Figure 3: Propagation of structural perturbations in the M1 mutant.

Perturbations resulting from the mutation were quantified on the basis of combined absolute ¹⁵N and ¹H chemical shift differences between WT and mutant, calculated according to δω=0.2 × |Δ¹⁵N|+|Δ¹H| (p.p.m.)¹⁶. As a result of the point mutation, structural rearrangements are propagated throughout the entire ATP_lid, with the exception of residues in the INSERT segment (indicated with a dashed oval). (a) Chemical shift differences for non-mutated residues plotted against the primary sequence; threshold values used in (b) are indicated with red and orange lines. (b) Chemical shift perturbations displayed on the open AK_e structure (4AKE.pdb); perturbations are colour coded as follows: red δω>0.4 p.p.m., orange 0.4>δω>0.2 p.p.m.; residues that are unassigned in either WT or M1 and proline residues are coloured blue.
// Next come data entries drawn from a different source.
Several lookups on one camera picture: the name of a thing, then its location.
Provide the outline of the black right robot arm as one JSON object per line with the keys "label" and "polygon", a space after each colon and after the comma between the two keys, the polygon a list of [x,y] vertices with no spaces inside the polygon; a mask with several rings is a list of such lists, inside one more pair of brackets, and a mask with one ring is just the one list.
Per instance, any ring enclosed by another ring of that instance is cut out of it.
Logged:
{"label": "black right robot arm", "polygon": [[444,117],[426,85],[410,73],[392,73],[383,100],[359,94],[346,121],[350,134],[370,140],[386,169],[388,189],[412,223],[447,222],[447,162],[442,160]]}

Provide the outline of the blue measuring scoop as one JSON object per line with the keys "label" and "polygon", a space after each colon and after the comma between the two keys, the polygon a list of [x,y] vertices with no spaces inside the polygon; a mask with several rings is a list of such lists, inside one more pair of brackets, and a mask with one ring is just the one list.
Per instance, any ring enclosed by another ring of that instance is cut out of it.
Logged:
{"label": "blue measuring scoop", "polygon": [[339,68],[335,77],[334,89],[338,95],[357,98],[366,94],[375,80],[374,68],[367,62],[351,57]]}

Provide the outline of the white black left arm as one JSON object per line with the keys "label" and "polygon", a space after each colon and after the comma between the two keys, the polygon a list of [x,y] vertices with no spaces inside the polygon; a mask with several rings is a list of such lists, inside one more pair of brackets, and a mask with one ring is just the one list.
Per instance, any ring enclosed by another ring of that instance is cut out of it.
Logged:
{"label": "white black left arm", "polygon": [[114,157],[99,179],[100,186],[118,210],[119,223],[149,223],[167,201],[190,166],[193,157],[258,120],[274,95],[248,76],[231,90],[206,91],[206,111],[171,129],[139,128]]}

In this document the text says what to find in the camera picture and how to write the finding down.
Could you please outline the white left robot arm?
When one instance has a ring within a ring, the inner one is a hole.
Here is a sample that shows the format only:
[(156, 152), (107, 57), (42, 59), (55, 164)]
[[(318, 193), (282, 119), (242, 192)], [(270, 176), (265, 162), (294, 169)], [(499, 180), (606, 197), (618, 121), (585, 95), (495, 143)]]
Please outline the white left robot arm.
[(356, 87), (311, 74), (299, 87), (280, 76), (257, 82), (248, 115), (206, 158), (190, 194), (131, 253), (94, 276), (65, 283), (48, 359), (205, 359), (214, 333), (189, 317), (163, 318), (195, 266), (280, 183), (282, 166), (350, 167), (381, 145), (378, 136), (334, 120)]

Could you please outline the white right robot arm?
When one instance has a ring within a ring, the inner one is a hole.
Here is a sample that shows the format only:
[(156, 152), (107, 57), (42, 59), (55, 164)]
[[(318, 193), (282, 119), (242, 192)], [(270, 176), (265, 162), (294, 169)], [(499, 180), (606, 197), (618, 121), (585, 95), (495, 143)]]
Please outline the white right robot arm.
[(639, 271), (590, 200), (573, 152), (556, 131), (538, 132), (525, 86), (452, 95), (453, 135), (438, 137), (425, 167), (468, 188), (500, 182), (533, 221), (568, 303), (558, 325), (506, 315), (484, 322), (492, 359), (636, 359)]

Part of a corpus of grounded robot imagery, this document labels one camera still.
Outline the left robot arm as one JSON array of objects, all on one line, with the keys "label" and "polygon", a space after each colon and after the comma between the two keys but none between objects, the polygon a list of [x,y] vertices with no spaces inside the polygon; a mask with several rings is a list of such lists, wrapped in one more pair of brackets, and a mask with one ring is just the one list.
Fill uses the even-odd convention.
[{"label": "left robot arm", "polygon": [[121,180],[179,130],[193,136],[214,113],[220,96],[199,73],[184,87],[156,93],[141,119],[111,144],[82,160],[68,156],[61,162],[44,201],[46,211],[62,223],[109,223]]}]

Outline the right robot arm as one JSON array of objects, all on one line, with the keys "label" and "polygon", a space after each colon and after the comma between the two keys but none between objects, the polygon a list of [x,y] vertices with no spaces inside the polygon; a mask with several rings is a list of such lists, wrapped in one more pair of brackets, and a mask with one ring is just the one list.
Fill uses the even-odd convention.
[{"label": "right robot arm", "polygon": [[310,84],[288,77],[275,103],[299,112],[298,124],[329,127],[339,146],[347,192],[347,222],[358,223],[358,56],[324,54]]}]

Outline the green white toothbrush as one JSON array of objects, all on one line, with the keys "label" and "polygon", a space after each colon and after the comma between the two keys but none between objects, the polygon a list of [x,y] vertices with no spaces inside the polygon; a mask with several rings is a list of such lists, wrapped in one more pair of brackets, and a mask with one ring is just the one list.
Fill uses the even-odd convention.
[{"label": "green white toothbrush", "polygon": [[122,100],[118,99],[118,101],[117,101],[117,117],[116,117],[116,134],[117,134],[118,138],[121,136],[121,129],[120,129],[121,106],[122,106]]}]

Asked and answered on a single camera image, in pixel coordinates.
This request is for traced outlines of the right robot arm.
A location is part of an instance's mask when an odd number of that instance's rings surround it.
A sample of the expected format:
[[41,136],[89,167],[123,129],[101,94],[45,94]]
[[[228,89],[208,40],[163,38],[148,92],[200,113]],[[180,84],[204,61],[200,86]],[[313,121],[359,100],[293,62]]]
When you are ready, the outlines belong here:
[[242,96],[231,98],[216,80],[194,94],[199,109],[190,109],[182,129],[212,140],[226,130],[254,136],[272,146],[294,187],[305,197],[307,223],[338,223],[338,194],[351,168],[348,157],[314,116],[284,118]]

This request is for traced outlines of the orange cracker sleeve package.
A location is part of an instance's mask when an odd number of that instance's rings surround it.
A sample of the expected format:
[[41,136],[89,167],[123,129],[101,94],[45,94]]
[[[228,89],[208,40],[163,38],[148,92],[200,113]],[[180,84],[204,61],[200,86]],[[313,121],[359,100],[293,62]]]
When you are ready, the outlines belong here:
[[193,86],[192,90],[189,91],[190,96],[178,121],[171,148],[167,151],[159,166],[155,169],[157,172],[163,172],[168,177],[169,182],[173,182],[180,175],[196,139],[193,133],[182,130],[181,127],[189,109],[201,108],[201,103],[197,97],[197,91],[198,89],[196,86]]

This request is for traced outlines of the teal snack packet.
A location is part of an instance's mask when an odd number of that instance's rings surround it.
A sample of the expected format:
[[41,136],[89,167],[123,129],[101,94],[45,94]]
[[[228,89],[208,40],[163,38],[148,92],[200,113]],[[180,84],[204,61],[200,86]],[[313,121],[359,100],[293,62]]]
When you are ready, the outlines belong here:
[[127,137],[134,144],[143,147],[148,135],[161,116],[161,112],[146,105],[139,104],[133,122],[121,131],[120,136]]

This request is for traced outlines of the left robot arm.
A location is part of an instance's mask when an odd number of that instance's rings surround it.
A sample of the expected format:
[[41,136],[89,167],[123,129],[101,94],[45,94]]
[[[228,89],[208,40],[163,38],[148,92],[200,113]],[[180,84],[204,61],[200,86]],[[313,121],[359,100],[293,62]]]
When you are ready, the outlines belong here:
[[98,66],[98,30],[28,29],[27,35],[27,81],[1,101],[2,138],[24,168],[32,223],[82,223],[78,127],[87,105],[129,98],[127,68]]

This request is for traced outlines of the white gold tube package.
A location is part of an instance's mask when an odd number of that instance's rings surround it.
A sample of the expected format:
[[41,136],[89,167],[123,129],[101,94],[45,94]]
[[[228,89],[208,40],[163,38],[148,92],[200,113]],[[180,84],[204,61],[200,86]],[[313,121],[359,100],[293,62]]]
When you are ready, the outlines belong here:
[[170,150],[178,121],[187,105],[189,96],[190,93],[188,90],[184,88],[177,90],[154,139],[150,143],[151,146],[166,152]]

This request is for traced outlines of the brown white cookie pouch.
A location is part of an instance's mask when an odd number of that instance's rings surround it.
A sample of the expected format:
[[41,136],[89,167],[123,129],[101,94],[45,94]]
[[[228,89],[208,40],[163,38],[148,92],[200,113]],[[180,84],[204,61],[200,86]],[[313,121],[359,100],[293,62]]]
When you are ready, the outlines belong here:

The mutation site and residues F19, E143 and L178 are shown as dark blue ball and sticks. (c, d) Expansions of ¹H-¹⁵N HSQC spectra of WT (blue) and M1 (red) AK_e. (c) Chemical shift perturbations of L178 and F19 (both 0.27 p.p.m., calculated as stated above); both these residues are accordingly coloured orange in (b). (d) The chemical shift of E143 is identical in the mutant and WT spectra, consistent with identical structures in the INSERT segment.